Forum Moderators: phranque
Our site has an advanced search in the left column that is on (almost)every page of the site. The advanced search has a dropdown with a bunch of different locations from US - Alabama - Anniston all the way to US - Wyoming - Sheridan. Google crawls this dropdown on every page and when I look at the top words on our sites content, the first 50 are all from this dropdown list. From my reading of websites, it seems like robots.txt can only be used to block out urls or directories. Is there any way that a robots.txt file can be used to block spiders from crawling a specific element on a page but not the whole page? Or is there someother way to make it clear to search engines that these lists are not to be indexed? I would really appreciate any help on this issue, I am perplexed.
P.S. Don't worry about being too technical with your answers, luckily, I only have to find out the answer, not actually implement it.
unfortunately you can't stop a spider from reading a segment of your HTML. you can only stop it from crawling the page itself, or from crawling your links.
the only way you could achieve what you're asking is to remove the words from the HTML completely, either by including it in an iframe, or writing it on with javascript.
or maybe you could change the code into an HTML form, and redirect them that way.
I would appreciate it if you wouldn't make fun of me.
regarding your question, what are you trying to accomplish:
- prevent the indexing of the pages linked?
- control the page rank flow through your internal linking?
- reduce the importance of the anchor text in your document?

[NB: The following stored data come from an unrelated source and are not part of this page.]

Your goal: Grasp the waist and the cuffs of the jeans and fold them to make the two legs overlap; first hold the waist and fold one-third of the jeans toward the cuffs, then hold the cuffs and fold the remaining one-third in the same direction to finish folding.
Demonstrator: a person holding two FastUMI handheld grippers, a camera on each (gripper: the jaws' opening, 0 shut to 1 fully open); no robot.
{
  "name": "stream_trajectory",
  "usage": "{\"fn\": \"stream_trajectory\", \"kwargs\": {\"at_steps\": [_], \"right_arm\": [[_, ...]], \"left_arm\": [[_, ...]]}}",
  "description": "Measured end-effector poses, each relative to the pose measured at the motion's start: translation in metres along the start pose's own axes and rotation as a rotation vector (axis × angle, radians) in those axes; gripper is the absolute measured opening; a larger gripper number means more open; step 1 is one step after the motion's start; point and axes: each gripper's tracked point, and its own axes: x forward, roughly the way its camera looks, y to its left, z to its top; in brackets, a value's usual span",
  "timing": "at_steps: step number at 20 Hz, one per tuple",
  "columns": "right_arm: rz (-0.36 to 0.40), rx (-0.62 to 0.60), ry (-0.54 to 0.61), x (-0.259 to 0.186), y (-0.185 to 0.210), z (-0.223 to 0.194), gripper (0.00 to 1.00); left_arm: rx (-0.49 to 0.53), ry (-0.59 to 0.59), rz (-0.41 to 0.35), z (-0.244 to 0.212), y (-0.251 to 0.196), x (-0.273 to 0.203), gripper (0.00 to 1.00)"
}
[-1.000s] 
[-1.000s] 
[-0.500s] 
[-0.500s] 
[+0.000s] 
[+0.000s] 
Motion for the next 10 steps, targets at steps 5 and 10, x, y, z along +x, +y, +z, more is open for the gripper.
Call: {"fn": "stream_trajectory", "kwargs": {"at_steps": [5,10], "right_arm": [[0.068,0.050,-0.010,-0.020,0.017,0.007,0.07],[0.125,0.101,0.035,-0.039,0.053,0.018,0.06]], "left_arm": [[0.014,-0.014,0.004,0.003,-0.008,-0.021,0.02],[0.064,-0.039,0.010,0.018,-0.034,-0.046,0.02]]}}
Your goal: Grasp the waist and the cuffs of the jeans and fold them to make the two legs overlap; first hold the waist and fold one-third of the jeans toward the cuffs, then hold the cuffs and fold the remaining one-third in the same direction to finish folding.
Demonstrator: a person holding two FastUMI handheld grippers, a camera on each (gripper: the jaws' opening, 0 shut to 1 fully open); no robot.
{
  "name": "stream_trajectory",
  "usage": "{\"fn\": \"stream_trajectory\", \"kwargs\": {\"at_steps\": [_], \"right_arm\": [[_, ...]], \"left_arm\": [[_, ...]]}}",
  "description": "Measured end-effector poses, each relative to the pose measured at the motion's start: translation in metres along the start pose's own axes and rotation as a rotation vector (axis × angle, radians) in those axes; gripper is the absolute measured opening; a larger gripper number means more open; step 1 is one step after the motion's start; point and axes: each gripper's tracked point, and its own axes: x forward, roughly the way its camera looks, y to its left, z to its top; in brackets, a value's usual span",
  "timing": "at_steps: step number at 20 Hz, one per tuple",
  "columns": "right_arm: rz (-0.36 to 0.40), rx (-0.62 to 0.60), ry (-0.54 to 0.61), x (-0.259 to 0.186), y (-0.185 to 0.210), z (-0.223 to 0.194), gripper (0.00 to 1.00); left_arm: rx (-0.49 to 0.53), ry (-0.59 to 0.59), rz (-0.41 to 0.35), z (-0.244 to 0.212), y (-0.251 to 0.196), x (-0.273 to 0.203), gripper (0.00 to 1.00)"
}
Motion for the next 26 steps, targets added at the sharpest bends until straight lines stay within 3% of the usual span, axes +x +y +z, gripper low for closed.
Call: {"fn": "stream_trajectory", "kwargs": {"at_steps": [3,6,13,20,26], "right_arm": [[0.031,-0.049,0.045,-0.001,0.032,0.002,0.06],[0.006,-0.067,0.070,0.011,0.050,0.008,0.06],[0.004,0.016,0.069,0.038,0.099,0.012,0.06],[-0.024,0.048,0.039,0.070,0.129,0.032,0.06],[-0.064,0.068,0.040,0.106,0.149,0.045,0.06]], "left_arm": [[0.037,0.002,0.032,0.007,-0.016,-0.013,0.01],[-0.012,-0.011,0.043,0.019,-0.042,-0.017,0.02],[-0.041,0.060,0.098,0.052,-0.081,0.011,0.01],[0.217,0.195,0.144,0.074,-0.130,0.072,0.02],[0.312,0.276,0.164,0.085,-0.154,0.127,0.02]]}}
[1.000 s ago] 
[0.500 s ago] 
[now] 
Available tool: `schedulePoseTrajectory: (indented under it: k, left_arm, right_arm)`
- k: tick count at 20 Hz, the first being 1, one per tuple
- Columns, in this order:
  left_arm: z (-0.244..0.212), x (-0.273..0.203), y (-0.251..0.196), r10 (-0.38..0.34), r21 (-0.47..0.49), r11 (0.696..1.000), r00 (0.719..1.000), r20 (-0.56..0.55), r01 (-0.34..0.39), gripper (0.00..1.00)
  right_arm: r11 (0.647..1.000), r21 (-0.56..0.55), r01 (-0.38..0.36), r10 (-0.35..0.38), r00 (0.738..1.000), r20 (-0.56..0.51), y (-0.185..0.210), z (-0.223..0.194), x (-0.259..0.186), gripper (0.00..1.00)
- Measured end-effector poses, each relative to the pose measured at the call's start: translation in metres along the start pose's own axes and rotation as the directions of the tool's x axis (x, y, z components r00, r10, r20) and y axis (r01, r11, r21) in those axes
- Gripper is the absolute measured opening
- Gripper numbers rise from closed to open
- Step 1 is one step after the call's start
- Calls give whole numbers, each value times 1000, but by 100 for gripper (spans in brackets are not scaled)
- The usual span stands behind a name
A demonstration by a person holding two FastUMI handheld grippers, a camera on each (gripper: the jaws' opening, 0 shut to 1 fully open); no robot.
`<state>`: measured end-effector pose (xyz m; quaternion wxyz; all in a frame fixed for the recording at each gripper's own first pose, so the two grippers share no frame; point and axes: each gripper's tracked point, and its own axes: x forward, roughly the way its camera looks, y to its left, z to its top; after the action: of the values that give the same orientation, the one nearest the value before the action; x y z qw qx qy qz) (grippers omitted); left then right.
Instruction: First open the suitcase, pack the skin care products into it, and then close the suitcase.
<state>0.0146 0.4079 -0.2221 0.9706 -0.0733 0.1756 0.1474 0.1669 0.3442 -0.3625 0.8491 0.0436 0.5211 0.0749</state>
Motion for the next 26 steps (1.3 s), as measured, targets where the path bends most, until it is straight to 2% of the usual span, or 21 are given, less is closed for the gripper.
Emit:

- something i didn't consider?
the only thing i can think of that specifically addresses your approach is that yahoo search supports a class attribute value of "robots-nocontent" as described here:
How do I mark web page content that is extraneous to the main unique content on the page? - Yahoo! Search [help.yahoo.com]
1) Use an <iframe>
2) Use javascript to create the content.
The overall goal may also be achieved by moving the required content to the bottom of the html (so that that search engines give it less prominence) and use CSS to place it higher on the page. Depending on exact requirements, this is probably the best solution.
Kaled.